A maioria dos membros do Conselho Científico da Faculdade de Artes e Letras da Universidade da Beira Interior (UBI) demitiu-se dos cargos por discordarem de novos regulamentos internos. Em comunicado, a UBI assegurou já que o pedido de demissão, que vai ser analisado pelo presidente da faculdade, Paulo Serra, “não coloca minimamente em causa o bom funcionamento” daquela área científica.

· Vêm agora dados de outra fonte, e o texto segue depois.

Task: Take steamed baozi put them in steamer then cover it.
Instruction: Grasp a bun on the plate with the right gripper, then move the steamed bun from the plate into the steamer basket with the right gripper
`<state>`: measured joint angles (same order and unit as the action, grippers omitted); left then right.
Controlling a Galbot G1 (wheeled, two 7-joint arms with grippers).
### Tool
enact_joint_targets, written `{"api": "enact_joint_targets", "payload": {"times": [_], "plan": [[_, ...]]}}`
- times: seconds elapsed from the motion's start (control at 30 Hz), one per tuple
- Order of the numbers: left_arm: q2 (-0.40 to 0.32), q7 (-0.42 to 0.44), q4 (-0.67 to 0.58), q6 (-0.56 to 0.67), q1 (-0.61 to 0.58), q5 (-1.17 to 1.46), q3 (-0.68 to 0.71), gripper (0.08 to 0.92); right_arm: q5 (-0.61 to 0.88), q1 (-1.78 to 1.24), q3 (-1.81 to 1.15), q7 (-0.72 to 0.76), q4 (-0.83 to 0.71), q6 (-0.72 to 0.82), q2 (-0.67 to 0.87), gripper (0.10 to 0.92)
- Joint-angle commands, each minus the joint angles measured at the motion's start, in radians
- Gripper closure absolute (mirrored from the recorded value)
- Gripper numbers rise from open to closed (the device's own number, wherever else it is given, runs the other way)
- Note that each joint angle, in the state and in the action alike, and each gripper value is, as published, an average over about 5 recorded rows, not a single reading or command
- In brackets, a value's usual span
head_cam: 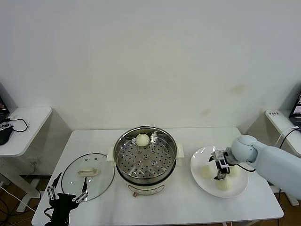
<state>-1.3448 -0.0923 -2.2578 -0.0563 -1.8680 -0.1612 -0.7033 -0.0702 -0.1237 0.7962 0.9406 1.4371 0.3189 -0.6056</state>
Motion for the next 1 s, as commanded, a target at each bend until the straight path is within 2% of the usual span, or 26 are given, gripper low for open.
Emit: {"api": "enact_joint_targets", "payload": {"times": [0.03,0.33,0.7,1.0], "plan": [[0.001,0.000,0.003,0.001,0.002,0.000,0.000,0.177,-0.008,-0.027,-0.018,-0.006,-0.056,0.001,-0.062,0.203],[-0.001,0.001,0.007,0.002,0.005,0.001,0.000,0.177,-0.024,-0.036,-0.015,-0.006,-0.077,0.014,-0.087,0.231],[-0.003,-0.001,0.007,0.005,0.002,0.001,-0.001,0.177,-0.018,0.004,0.001,0.029,-0.070,0.028,-0.077,0.374],[0.000,-0.002,0.000,0.006,0.000,0.004,-0.003,0.177,0.044,0.164,0.060,0.066,0.010,0.055,-0.002,0.397]]}}
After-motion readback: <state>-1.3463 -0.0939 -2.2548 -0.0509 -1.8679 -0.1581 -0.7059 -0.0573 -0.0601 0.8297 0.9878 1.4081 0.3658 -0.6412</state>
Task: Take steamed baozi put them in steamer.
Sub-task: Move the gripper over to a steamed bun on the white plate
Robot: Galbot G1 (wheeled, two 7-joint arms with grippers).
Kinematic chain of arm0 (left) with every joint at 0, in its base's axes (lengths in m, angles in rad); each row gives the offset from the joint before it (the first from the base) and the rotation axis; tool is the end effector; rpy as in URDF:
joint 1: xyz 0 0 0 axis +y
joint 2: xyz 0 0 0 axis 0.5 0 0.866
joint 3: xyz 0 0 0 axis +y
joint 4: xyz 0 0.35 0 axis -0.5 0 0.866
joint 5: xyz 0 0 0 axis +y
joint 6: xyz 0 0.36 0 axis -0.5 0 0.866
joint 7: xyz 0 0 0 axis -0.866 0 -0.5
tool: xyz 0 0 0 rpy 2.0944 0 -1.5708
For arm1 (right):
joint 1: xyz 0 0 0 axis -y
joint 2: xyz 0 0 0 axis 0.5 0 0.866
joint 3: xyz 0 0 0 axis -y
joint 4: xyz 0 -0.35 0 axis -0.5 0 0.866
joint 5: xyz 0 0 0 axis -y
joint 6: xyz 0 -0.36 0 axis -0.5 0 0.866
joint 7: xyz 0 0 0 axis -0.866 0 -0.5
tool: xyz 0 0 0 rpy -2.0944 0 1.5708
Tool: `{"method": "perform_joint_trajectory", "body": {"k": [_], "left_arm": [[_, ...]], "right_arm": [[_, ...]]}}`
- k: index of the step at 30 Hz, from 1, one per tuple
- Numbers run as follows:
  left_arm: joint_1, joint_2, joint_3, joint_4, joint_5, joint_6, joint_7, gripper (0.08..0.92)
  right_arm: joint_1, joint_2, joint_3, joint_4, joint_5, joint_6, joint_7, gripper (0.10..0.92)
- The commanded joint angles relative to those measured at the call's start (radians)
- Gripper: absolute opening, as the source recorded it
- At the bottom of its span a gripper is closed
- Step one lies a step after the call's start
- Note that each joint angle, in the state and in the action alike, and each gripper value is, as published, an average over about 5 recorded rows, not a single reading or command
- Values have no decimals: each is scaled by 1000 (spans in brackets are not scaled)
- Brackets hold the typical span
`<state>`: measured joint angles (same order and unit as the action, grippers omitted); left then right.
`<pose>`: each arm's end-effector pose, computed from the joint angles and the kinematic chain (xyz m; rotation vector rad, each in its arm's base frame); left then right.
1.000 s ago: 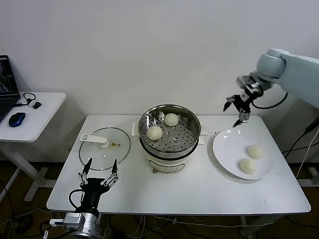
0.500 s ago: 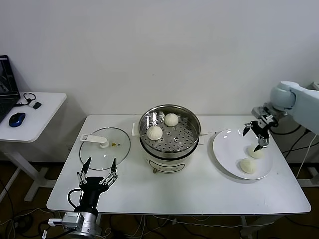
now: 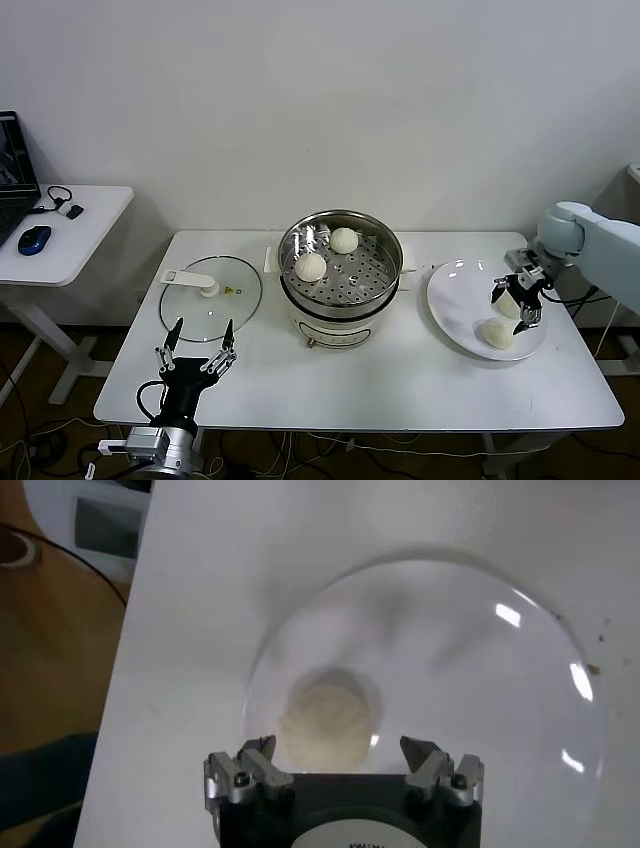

Um conjunto de dez dos 15 elementos do conselho científico queixa-se de o órgão perder poderes na escolha de professores associados e catedráticos com os novos regulamentos publicados em Diário da República a 14 de junho.

Numa moção entregue ao reitor da UBI, João Queiroz, referem que as novas regras impedem o conselho científico de propor “as condições de constituição do júri e os critérios de seleção e seriação a adotar” nos concursos. Concluem que o regulamento não respeita a “autonomia científica” da faculdade, impõe o mesmo modelo “para todas as áreas científicas” e está em contraste com os de outras universidades.

Em comunicado emitido esta quarta-feira (6), a reitoria da UBI classificou a demissão como “uma posição radical” num processo “democrático” entre cinco faculdades e todos os 15 departamentos que elas englobam. Segundo a reitoria, os novos regulamentos “foram aprovados pelo reitor depois de ouvidos os sindicatos do setor, a Secção Científica do Senado e todos os presidentes das faculdades”.

Algumas das pretensões da Faculdade de Artes e Letras “foram atendidas”, acrescentou, sublinhando que a UBI assegura “a todas as faculdades por igual um grau de autonomia consentâneo com os estatutos e Plano de Acção” aprovados pelo Conselho Geral da universidade”.

Para a reitoria, “a demissão de uma maioria de membros de um conselho científico de uma faculdade não coloca minimamente em causa o bom funcionamento da mesma”, porque os restantes órgãos continuam em funções.